3D Finite-Difference Stencil Kernels
Test Configuration
- Hardware: T4 GPU (sm_75)
- Problem Size: 48×48×48 grid, T=10 timesteps
- Total Points: 1,105,920 points per timestep
- Device Bandwidth: ~124.3 GB/s (DtoD memcpy)
- Roofline Ceiling: ~64.6 GF/s (AI ≈ 0.52 flop/byte)
000_baseline (Z-Coalesced)
- Update Time: 0.00052s
- Performance: ~70.4 GF/s (~0.47 ns/point)
- Correctness: PASS (checksum diff: 0.000001)
- Status: Best performing kernel
- Analysis:
- Z-coalesced access pattern maximizes memory bandwidth utilization
- Achieves ~92% of roofline ceiling on T4
- Memory-bound kernel, near optimal for this architecture
001_tiled (X-Y Shared Tile)
- Update Time: 0.00065s
- Performance: ~56.3 GF/s (~0.59 ns/point)
- Correctness: FAIL (checksum diff: 0.002, source injection parity issue)
- Status: Slower than baseline, correctness issue
- Analysis:
- Full (x,y) plane tiling degrades coalescing when z is unit-stride
- Source injection parity issue identified during validation
- Demonstrates importance of correctness-first approach
002_sliding (X-Y Shared + 5-Plane Z Sliding Window)
- Update Time: 0.00058s
- Performance: ~63.1 GF/s (~0.52 ns/point)
- Correctness: PASS (checksum diff: 0.000001)
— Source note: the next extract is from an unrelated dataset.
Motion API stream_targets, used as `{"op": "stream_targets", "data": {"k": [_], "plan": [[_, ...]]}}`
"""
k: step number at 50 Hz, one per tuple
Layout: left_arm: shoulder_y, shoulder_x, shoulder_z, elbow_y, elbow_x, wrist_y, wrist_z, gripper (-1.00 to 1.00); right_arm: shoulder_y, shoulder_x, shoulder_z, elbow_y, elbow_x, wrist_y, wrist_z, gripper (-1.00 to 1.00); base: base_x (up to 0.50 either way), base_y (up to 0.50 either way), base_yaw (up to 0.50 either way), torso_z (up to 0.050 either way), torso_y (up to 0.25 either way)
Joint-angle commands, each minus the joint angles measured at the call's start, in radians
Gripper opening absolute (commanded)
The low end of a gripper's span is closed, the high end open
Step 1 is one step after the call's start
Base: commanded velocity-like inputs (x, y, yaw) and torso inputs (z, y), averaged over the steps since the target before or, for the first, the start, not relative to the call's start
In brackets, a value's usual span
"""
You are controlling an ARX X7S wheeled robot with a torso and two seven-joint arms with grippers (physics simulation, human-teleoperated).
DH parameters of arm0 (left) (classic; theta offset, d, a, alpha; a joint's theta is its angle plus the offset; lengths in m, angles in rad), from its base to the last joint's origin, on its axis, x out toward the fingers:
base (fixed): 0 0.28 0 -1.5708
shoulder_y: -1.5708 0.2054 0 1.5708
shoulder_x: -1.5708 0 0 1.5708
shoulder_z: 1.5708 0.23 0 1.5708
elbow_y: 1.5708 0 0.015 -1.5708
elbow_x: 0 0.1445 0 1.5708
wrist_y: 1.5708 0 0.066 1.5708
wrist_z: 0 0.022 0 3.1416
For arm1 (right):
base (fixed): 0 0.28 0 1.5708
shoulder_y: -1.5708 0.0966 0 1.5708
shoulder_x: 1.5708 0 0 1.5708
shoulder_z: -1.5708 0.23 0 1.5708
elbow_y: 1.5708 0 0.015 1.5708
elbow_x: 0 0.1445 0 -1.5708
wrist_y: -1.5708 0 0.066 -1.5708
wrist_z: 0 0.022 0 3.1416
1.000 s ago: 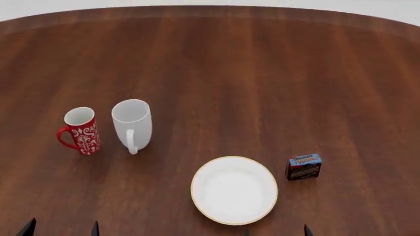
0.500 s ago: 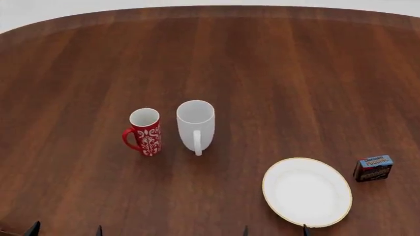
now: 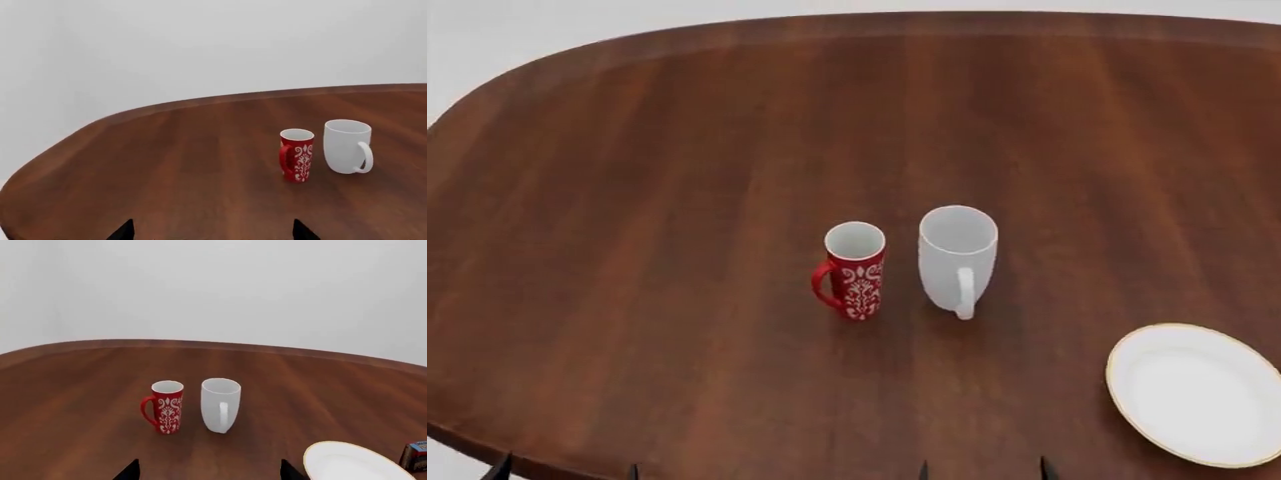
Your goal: Put the white mug on the plate.
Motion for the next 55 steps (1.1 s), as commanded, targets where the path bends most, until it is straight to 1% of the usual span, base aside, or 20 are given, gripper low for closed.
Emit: {"op": "stream_targets", "data": {"k": [1, 6, 7, 12, 55], "plan": [[0.0, -0.006, 0.009, 0.001, -0.005, -0.001, -0.007, 1.0, 0.0, 0.007, -0.012, 0.004, 0.002, -0.004, 0.005, 1.0, 0.0, 0.5, 0.0, 0.0, 0.0], [-0.003, -0.008, 0.012, -0.006, -0.008, 0.002, -0.01, 1.0, -0.001, 0.008, -0.011, 0.006, 0.005, -0.021, 0.011, 1.0, 0.0, 0.46, 0.0, 0.0, 0.0], [-0.002, -0.008, 0.013, -0.005, -0.007, 0.001, -0.01, 1.0, 0.004, 0.003, 0.0, 0.006, 0.023, 0.001, 0.016, 1.0, 0.0, 0.0, 0.0, 0.0, 0.0], [0.0, -0.012, 0.015, -0.001, -0.011, -0.001, -0.011, 1.0, -0.002, 0.008, -0.002, 0.004, 0.019, -0.032, 0.018, 1.0, 0.06, -0.02, 0.0, 0.0, 0.0], [-0.006, -0.028, 0.039, 0.0, -0.021, -0.006, -0.045, 1.0, -0.003, 0.04, -0.031, -0.029, 0.01, -0.011, 0.059, 1.0, 0.5, -0.03, 0.0, 0.0, 0.0]]}}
- Status: Correct but slower than baseline
- Analysis:
- Restores correctness compared to 001_tiled
- Additional synchronization overhead from sliding window
- Strided memory access reduces performance
- Tradeoff: correctness restored but bandwidth loss
Key Insights
-
Memory-Bound Behavior: The kernel operates at arithmetic intensity ≈ 0.52 flop/byte, making it memory-bound on T4.
-
Coalescing Critical: Z-coalesced baseline outperforms tiled variants because z is the unit-stride dimension in the memory layout u[t][x][y][z].
- Optimization Tradeoffs:
- Full (x,y) tiling trades bandwidth for reuse in the wrong dimension
- Sliding window adds synchronization overhead without sufficient benefit
- Baseline’s simple z-coalesced pattern is optimal for this data layout
-
Correctness-First Validation: The workflow successfully identified correctness issues (001_tiled) before performance optimization, preventing incorrect optimizations.
- Roofline Methodology: Performance characterization using roofline analysis provides quantitative understanding of memory-bound vs compute-bound behavior.
Future Optimization Directions
- 003_zcoalesce_xycache: Combine z-coalesced access with lightweight x/y halo caching
- Vectorized Loads: Explore float2/float4 vectorized z loads
- Launch Tuning: Optimize block geometry for occupancy and memory throughput
- Multi-Architecture: Port to L4/A100 and repeat roofline analysis
Matrix Multiplication Baseline
Task Configuration
- Dimensions: M=256, N=256, K=524288 (large K dimension)
- Purpose: Explore workflow generality with simpler computational kernel
Status
- CPU Reference: Implemented (naive triple loop)
- CUDA Baseline: Implemented (simple thread-per-element)
- Benchmarking: Infrastructure complete
- Results: Pending performance characterization
Analysis
The matmul task serves as a test case for workflow generality, demonstrating that the LLM-guided kernel generation framework can be applied beyond stencil computations to other computational patterns.